Mahler's father, Bernhard, agreed to let Gustav audition for the Vienna Conservatory in 1875. He was accepted and continued to progress with his piano studies throughout his time there. In his final year, he decided to concentrate on composition and harmony; unfortunately, few of his student compositions have survived due to his dissatisfaction with them.
Symphony No 7 was written over the course of just a few months, albeit with a year's gap between the first and second sitting. Immediately after finishing his Sixth Symphony in 1904, he sketched the second and fourth movements of the Seventh. He then completed the first, third and fifth movements in just four weeks in Maiernigg, Mahler's summer home, the following summer. The piece premiered in Prague with the Czech Philharmonic on 19 September 1908.
The Seventh includes interesting orchestration, similar to some of Mahler's other symphonies (particularly his Fifth and Sixth). The scoring in this work uses a tenor horn, cowbells, mandolin and guitar.
The overall meaning of the symphony is something that has baffled analysts and musicologists. There is evidence to suggest that the original optimism and cheerfulness of the symphony was subsequently lessened by small but significant revisions Mahler made in the years leading up to its premiere. This could be linked to events such as Mahler's daughter Maria dying of scarlet fever in 1907 and Mahler himself learning that he had an incurable heart condition.
The Seventh is widely considered to be the weakest of the Mahler symphonies, though many conductors have expressed their frustration with performing the piece. Former LSO Principal Conductor Valery Gergiev commented in Gramophone magazine:
'Conducting Mahler's Symphony No 7 was for me the scariest project of them all.
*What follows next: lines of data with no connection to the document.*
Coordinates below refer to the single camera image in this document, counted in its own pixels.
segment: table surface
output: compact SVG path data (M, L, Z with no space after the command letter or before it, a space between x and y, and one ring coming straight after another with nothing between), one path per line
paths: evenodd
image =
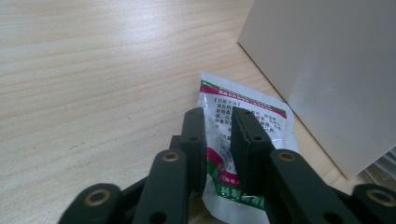
M146 176L201 71L280 99L236 40L252 0L1 1L0 223L56 223L79 192ZM296 119L301 154L345 179ZM201 202L190 223L220 223Z

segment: plastic packet
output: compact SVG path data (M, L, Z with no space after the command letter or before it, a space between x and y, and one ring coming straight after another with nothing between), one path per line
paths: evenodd
M288 105L272 96L230 80L202 73L198 106L205 112L207 180L203 200L217 219L227 223L269 223L264 198L242 195L230 152L233 106L250 110L275 148L298 152L294 116Z

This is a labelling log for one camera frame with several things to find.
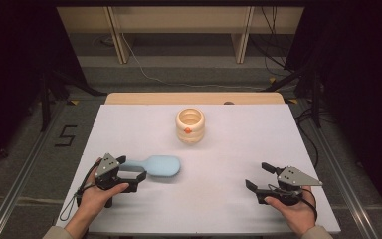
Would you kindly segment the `person's right hand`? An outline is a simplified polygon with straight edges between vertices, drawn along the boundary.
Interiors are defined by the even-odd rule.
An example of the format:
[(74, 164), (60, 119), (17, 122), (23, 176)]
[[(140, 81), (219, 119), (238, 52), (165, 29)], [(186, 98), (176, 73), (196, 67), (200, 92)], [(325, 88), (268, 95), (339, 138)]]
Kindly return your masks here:
[(296, 205), (286, 206), (273, 197), (266, 197), (265, 202), (284, 217), (286, 224), (298, 238), (315, 226), (316, 200), (310, 186), (302, 188), (302, 201)]

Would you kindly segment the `light wooden desk frame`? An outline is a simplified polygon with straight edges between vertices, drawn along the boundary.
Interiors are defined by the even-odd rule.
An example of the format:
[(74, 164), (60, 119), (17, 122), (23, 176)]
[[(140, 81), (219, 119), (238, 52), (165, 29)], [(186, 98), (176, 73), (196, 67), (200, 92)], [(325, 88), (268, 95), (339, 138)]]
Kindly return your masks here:
[(143, 33), (228, 34), (236, 62), (245, 59), (251, 34), (293, 34), (301, 7), (59, 7), (69, 33), (110, 33), (118, 61), (128, 62), (134, 37)]

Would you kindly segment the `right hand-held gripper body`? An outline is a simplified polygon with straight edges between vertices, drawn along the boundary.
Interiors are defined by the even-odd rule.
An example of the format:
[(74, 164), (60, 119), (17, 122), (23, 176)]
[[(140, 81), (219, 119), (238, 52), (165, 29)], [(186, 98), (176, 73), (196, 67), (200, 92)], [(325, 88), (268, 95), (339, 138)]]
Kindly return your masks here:
[(309, 176), (301, 170), (287, 166), (280, 168), (277, 175), (278, 186), (269, 186), (269, 193), (284, 205), (296, 205), (302, 200), (302, 188), (304, 186), (321, 186), (322, 182)]

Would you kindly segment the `black metal stand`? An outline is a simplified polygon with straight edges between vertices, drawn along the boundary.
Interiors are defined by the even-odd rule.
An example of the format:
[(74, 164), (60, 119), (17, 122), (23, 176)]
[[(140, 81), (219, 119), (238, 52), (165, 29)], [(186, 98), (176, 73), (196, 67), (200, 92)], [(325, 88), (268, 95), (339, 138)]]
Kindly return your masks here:
[(319, 75), (317, 73), (317, 61), (308, 60), (306, 64), (300, 67), (298, 70), (294, 71), (290, 75), (284, 77), (283, 79), (272, 83), (269, 87), (265, 89), (265, 92), (274, 92), (281, 87), (287, 85), (293, 80), (299, 79), (296, 86), (296, 94), (301, 96), (307, 89), (311, 92), (311, 118), (313, 119), (315, 125), (321, 128), (319, 119), (319, 98), (320, 98), (320, 82)]
[(106, 93), (100, 92), (89, 86), (85, 79), (79, 80), (58, 70), (50, 70), (40, 75), (40, 100), (42, 108), (42, 128), (45, 131), (51, 122), (51, 101), (49, 93), (52, 93), (57, 101), (65, 101), (70, 93), (66, 85), (72, 85), (92, 96), (106, 96)]

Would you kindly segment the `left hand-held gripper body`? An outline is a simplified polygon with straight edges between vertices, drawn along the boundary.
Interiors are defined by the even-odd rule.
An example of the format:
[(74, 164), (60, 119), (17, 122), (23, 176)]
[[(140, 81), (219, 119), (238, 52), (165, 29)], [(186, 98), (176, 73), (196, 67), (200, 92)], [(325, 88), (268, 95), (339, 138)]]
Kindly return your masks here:
[(101, 190), (109, 190), (121, 184), (118, 176), (120, 166), (115, 157), (106, 153), (95, 172), (95, 185)]

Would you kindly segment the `light wooden table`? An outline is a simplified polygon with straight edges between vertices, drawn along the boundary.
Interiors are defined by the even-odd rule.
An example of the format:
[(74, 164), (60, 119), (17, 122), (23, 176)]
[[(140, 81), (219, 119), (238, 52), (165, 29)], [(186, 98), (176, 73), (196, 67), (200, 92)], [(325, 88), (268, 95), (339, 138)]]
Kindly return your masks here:
[(285, 102), (279, 93), (111, 93), (106, 105), (278, 105)]

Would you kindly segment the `dark curtain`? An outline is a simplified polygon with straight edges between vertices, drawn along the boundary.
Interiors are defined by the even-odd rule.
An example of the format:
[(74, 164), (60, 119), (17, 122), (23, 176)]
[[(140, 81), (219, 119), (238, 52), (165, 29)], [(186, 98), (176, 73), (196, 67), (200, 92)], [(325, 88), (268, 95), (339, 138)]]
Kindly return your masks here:
[(0, 0), (0, 150), (54, 71), (86, 80), (58, 10)]
[(301, 1), (289, 66), (321, 49), (326, 101), (382, 197), (382, 0)]

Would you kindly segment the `person's left hand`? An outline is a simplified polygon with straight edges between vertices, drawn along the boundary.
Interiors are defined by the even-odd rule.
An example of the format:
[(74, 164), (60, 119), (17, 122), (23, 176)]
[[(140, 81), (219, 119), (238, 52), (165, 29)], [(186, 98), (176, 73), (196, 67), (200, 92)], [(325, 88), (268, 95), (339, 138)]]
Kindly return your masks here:
[(80, 207), (65, 226), (65, 230), (73, 239), (81, 239), (95, 218), (103, 210), (106, 202), (126, 190), (128, 186), (128, 183), (123, 183), (110, 190), (101, 190), (98, 187), (87, 189), (83, 194)]

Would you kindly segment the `cream ribbed cup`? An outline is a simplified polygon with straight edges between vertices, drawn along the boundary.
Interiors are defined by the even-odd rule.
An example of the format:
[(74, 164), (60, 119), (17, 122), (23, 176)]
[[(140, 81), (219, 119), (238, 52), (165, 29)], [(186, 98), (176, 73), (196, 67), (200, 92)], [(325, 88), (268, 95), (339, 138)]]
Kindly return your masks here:
[(176, 135), (178, 139), (187, 144), (199, 142), (205, 134), (205, 116), (194, 108), (181, 110), (175, 119)]

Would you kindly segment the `white table board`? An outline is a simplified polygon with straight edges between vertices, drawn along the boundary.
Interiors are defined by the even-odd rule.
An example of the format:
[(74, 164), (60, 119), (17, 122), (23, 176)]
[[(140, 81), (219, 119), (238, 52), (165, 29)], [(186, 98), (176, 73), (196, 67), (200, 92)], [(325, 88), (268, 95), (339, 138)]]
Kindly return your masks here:
[(181, 161), (172, 177), (148, 177), (134, 193), (118, 194), (92, 223), (98, 235), (256, 236), (289, 229), (272, 207), (259, 204), (245, 186), (276, 184), (262, 170), (294, 166), (315, 176), (289, 107), (279, 105), (202, 105), (205, 135), (188, 145), (176, 136), (179, 105), (103, 105), (72, 181), (81, 185), (105, 153), (144, 160), (174, 155)]

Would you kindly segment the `metal floor rail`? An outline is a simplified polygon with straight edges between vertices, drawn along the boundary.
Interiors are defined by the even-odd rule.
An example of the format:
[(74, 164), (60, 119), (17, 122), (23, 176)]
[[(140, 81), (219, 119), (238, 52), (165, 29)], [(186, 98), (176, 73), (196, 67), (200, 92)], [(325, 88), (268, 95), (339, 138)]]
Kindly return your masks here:
[(350, 162), (349, 151), (342, 148), (341, 143), (335, 146), (327, 138), (324, 131), (333, 126), (333, 123), (328, 119), (318, 128), (306, 103), (296, 105), (293, 112), (314, 169), (324, 183), (323, 189), (341, 228), (338, 237), (378, 239), (378, 231), (358, 195), (358, 192), (362, 192), (371, 196), (373, 190), (363, 181), (359, 168)]
[(42, 153), (42, 148), (48, 135), (54, 126), (57, 118), (60, 116), (65, 102), (55, 102), (53, 110), (51, 111), (51, 119), (44, 129), (41, 129), (37, 138), (34, 141), (34, 144), (29, 151), (28, 156), (23, 162), (22, 167), (17, 173), (17, 176), (11, 183), (11, 187), (8, 192), (5, 194), (2, 200), (0, 200), (0, 235), (5, 228), (15, 206), (18, 201), (19, 196), (21, 195), (28, 178), (30, 177), (36, 162), (40, 154)]

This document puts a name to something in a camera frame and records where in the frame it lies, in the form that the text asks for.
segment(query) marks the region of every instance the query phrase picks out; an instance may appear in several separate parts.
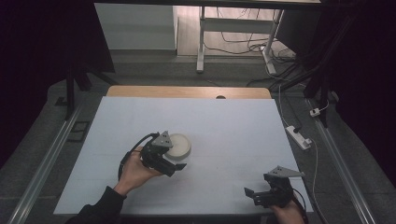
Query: table
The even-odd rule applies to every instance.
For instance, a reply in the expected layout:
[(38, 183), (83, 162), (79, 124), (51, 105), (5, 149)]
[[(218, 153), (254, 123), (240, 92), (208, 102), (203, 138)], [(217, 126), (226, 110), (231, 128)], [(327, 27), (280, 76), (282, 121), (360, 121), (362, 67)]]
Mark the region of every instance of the table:
[[(215, 99), (219, 95), (226, 99)], [(255, 206), (243, 188), (269, 190), (262, 174), (277, 165), (298, 170), (267, 89), (113, 86), (54, 213), (73, 215), (85, 203), (95, 203), (105, 185), (117, 182), (114, 171), (125, 150), (140, 135), (165, 128), (190, 138), (191, 154), (181, 161), (187, 166), (131, 192), (124, 215), (262, 215), (270, 211)], [(303, 180), (290, 182), (309, 202)], [(312, 212), (310, 203), (307, 210)]]

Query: dark floor
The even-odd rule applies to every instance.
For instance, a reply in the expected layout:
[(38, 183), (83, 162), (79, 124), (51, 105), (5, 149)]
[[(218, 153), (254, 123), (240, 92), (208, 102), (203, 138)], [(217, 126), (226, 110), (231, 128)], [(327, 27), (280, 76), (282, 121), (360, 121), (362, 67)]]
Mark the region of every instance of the dark floor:
[[(195, 73), (193, 58), (169, 56), (139, 57), (113, 55), (116, 75), (109, 75), (123, 85), (176, 85), (245, 87), (251, 79), (265, 74), (262, 59), (206, 59), (205, 72)], [(277, 64), (281, 71), (287, 64)], [(77, 122), (92, 122), (101, 97), (109, 85), (90, 76), (92, 89), (78, 92), (78, 100), (85, 99)], [(267, 79), (253, 83), (252, 88), (269, 87), (274, 82)], [(298, 86), (281, 95), (284, 119), (290, 125), (303, 125), (301, 134), (314, 139), (318, 150), (318, 173), (315, 185), (316, 198), (329, 223), (361, 223), (350, 200), (344, 183), (329, 156), (315, 121), (309, 116), (309, 107)], [(272, 94), (279, 104), (278, 94)], [(13, 156), (0, 170), (0, 223), (9, 220), (19, 199), (29, 184), (35, 170), (64, 124), (65, 107), (55, 105), (59, 97), (65, 97), (64, 81), (49, 89), (49, 99), (28, 134)], [(342, 155), (372, 210), (376, 223), (396, 223), (396, 189), (390, 184), (370, 152), (360, 139), (345, 125), (334, 110), (334, 102), (328, 109), (329, 130), (342, 151)], [(83, 138), (81, 133), (70, 133), (69, 140)], [(300, 170), (306, 173), (305, 185), (312, 193), (317, 151), (301, 151), (291, 140), (290, 145)], [(73, 169), (83, 143), (66, 141), (49, 177), (30, 211), (26, 223), (64, 223), (67, 217), (53, 215), (53, 210)], [(317, 213), (309, 214), (311, 223), (321, 223)]]

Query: wooden edge
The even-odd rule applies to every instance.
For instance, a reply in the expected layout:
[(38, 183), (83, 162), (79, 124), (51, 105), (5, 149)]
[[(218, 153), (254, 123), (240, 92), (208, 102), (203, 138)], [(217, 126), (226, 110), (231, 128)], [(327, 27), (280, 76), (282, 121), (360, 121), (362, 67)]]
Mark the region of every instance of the wooden edge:
[(208, 99), (224, 96), (226, 99), (272, 99), (265, 88), (176, 86), (112, 86), (106, 96)]

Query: sleeve
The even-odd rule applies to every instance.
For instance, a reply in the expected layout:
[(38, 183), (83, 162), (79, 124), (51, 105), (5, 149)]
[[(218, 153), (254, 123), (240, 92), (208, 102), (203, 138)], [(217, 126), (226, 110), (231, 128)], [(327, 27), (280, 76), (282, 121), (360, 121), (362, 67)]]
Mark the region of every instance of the sleeve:
[(110, 224), (120, 219), (120, 211), (125, 196), (119, 195), (111, 187), (106, 187), (102, 198), (95, 204), (85, 205), (75, 217), (67, 220), (66, 224)]

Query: hand
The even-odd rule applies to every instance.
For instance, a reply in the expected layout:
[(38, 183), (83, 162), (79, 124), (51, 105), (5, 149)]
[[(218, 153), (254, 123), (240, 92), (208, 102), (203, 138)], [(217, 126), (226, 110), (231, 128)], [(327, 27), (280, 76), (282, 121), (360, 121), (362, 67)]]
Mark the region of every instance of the hand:
[(304, 224), (300, 209), (294, 201), (290, 201), (283, 208), (276, 205), (270, 208), (274, 211), (279, 224)]
[(126, 196), (129, 191), (142, 186), (152, 177), (162, 175), (160, 172), (143, 165), (140, 160), (140, 150), (142, 150), (142, 147), (135, 149), (123, 166), (120, 181), (114, 187), (114, 190), (120, 195)]
It has a strange, unusual shape, it is more about working with light and shadow and different levels of power. It is about maintaining a sense of direction, line and proportion. If it were just a question of technique, there would have been hundreds of successful interpretations of this music.'
After his death, Mahler's work went largely unacknowledged. It took years for the musical community to recognise his influence. He is now regarded as one of the most influential composers of the 20th century, particularly because of his use of progressive tonality - an approach that was misunderstood and rejected by many of his contemporaries.
Mahler however, had become accepting of this kind of behaviour, having experienced the same prejudice and discrimination as a child. Nevertheless, his optimism continued to shine through. As he liked to say,
'My time will yet come.'
The London Symphony Orchestra will perform Gustav Mahler's Symphony No 7 on Thursday 6 April as part of the Janine Jansen Artist Portrait series. The concert will be conducted by Gianandrea Noseda at the Barbican Hall.
A concert that will be simply 'Mah'-vellous.